◆ **WHAT NEEDS TO BE DONE**:
Go to the line in the entries below that holds "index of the" and repeat exactly from there through the line that holds "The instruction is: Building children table", inclusive.

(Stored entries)

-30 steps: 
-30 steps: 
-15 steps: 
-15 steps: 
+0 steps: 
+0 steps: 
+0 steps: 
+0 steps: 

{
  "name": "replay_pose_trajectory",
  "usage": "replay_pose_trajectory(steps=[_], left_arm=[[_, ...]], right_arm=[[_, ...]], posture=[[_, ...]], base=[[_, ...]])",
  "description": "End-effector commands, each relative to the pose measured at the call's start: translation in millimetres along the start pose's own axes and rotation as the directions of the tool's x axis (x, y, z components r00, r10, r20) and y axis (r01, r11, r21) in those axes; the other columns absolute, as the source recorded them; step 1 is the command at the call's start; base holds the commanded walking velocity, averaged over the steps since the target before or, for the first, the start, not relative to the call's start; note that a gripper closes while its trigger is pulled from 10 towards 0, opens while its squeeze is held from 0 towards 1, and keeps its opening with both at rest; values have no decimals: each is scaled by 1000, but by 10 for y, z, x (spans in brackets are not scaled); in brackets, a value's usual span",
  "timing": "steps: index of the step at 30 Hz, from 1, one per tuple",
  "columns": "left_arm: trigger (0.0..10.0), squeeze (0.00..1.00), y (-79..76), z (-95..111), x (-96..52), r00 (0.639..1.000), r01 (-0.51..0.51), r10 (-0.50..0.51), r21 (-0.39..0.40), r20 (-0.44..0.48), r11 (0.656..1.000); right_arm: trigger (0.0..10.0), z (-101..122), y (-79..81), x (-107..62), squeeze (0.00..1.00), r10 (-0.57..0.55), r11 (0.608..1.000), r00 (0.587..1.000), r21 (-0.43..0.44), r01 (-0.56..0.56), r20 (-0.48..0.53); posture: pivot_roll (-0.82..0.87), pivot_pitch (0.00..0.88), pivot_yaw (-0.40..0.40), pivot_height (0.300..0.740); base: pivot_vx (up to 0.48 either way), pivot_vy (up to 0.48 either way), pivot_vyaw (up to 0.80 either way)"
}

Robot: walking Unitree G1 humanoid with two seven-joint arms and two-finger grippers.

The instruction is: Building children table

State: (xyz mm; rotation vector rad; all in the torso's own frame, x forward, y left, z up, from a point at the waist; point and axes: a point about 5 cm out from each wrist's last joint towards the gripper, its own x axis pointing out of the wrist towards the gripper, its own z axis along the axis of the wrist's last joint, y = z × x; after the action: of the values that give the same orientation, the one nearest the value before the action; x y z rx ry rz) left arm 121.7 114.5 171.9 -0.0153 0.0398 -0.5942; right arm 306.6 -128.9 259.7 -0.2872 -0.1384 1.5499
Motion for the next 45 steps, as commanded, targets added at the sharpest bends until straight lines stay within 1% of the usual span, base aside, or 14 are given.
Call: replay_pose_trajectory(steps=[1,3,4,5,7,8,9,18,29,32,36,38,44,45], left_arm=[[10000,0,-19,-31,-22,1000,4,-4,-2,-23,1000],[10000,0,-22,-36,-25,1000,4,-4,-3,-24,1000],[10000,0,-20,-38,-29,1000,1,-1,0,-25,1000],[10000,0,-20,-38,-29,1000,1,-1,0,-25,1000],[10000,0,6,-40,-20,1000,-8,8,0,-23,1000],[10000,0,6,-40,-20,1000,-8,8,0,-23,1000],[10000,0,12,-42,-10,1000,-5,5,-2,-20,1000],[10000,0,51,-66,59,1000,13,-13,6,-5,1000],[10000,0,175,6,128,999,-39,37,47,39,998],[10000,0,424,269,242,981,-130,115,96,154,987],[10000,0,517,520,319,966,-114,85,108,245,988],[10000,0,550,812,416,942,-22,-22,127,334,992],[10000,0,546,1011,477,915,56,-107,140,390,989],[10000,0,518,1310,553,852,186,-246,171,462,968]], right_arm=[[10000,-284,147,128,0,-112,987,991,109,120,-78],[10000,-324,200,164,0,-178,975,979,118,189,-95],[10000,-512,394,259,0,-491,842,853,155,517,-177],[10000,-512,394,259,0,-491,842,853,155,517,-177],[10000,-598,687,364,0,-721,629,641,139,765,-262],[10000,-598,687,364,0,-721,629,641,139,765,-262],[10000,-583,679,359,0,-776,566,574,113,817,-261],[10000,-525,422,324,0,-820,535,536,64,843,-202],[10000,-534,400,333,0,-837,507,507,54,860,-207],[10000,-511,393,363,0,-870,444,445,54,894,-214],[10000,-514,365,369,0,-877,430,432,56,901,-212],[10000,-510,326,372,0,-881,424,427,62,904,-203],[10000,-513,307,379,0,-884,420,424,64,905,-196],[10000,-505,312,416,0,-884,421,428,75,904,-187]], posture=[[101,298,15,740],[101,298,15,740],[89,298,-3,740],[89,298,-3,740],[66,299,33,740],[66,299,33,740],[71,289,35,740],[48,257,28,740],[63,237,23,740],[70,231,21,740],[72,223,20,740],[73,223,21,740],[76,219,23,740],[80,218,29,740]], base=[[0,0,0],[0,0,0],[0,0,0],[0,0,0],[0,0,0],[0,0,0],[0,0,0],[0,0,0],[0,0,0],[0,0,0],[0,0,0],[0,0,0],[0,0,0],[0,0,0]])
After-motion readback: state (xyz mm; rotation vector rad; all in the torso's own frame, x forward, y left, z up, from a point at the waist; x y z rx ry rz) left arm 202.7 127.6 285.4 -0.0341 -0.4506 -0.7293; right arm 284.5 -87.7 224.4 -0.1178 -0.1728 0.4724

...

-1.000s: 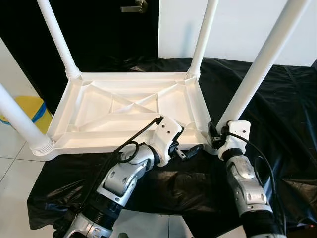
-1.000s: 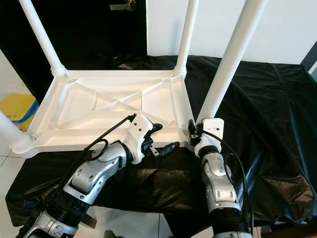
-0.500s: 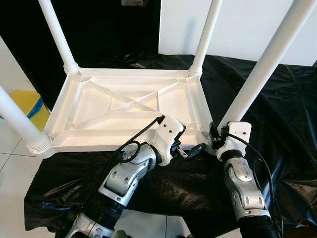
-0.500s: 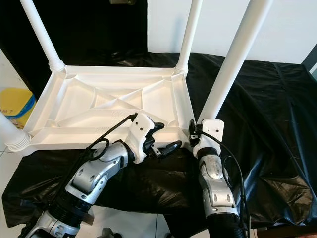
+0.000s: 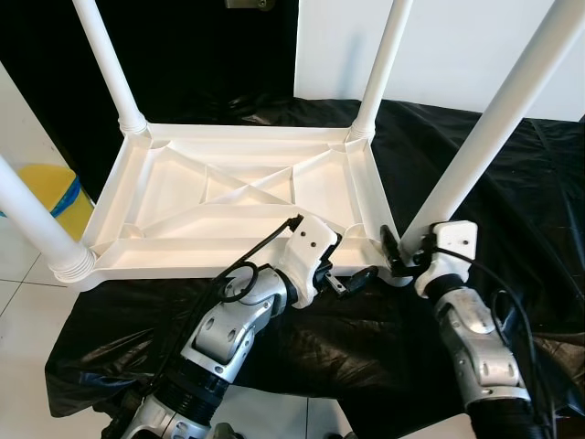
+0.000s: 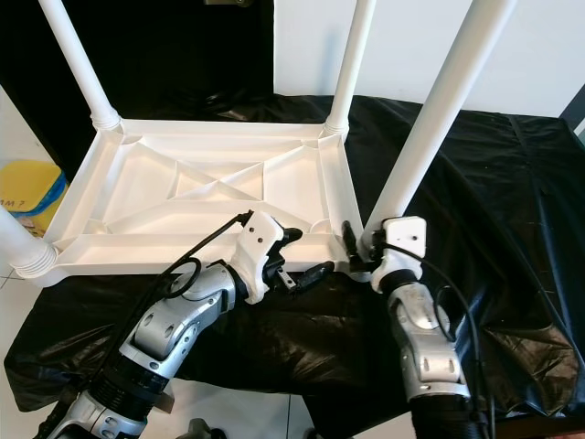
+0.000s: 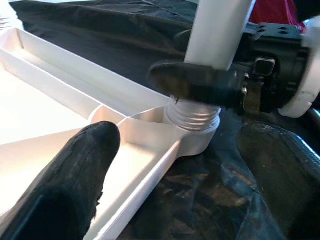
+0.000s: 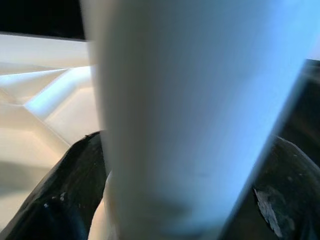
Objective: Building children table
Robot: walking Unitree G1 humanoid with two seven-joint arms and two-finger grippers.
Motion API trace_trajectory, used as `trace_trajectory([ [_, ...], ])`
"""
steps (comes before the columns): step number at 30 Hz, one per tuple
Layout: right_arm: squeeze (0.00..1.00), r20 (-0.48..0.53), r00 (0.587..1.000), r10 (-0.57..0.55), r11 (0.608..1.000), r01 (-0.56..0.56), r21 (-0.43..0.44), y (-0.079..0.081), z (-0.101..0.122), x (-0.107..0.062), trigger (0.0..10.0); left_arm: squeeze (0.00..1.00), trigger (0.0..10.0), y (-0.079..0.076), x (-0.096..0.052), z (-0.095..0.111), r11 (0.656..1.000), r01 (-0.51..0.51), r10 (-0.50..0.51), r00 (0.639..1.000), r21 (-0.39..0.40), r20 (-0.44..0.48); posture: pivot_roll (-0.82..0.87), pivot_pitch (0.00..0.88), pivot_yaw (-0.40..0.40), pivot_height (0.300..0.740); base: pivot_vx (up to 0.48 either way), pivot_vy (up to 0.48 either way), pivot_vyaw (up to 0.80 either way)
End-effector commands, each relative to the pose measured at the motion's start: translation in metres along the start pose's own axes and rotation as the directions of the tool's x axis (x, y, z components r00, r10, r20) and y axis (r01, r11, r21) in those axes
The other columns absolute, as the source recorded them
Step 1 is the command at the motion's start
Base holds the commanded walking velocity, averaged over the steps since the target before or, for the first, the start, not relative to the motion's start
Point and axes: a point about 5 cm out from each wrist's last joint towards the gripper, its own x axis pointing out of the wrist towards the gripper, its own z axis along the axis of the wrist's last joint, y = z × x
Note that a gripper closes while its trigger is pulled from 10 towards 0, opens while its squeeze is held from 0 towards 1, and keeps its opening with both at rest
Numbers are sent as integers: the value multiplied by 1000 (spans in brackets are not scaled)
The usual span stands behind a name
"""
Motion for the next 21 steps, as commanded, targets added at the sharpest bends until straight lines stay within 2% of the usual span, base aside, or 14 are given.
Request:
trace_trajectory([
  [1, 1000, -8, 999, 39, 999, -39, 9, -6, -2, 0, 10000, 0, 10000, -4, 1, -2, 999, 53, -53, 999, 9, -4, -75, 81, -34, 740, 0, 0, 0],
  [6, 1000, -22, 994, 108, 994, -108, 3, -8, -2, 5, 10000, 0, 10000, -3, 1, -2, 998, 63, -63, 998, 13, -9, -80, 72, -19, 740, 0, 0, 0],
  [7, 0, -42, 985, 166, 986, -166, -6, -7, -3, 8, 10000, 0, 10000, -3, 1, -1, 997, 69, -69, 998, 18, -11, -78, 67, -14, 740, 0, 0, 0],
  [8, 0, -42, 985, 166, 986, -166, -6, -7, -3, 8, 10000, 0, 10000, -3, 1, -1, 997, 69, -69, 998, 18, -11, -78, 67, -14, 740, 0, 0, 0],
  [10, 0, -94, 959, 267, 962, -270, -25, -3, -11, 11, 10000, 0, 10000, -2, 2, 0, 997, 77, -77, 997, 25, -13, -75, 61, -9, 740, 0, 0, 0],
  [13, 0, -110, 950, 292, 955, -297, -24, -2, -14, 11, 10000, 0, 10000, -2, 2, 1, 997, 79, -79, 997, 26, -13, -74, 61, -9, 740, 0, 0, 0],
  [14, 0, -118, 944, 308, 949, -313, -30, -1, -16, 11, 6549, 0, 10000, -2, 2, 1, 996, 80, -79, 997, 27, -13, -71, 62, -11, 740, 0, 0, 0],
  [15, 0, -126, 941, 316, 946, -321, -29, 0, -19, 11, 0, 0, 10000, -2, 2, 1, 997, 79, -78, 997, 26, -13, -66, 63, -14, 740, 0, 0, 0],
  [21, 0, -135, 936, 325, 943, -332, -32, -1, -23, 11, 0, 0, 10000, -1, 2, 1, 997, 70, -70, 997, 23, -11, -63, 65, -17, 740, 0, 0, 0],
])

◆ **EXPECTED ANSWER**:
  "timing": "steps: index of the step at 30 Hz, from 1, one per tuple",
  "columns": "left_arm: trigger (0.0..10.0), squeeze (0.00..1.00), y (-79..76), z (-95..111), x (-96..52), r00 (0.639..1.000), r01 (-0.51..0.51), r10 (-0.50..0.51), r21 (-0.39..0.40), r20 (-0.44..0.48), r11 (0.656..1.000); right_arm: trigger (0.0..10.0), z (-101..122), y (-79..81), x (-107..62), squeeze (0.00..1.00), r10 (-0.57..0.55), r11 (0.608..1.000), r00 (0.587..1.000), r21 (-0.43..0.44), r01 (-0.56..0.56), r20 (-0.48..0.53); posture: pivot_roll (-0.82..0.87), pivot_pitch (0.00..0.88), pivot_yaw (-0.40..0.40), pivot_height (0.300..0.740); base: pivot_vx (up to 0.48 either way), pivot_vy (up to 0.48 either way), pivot_vyaw (up to 0.80 either way)"
}

Robot: walking Unitree G1 humanoid with two seven-joint arms and two-finger grippers.

The instruction is: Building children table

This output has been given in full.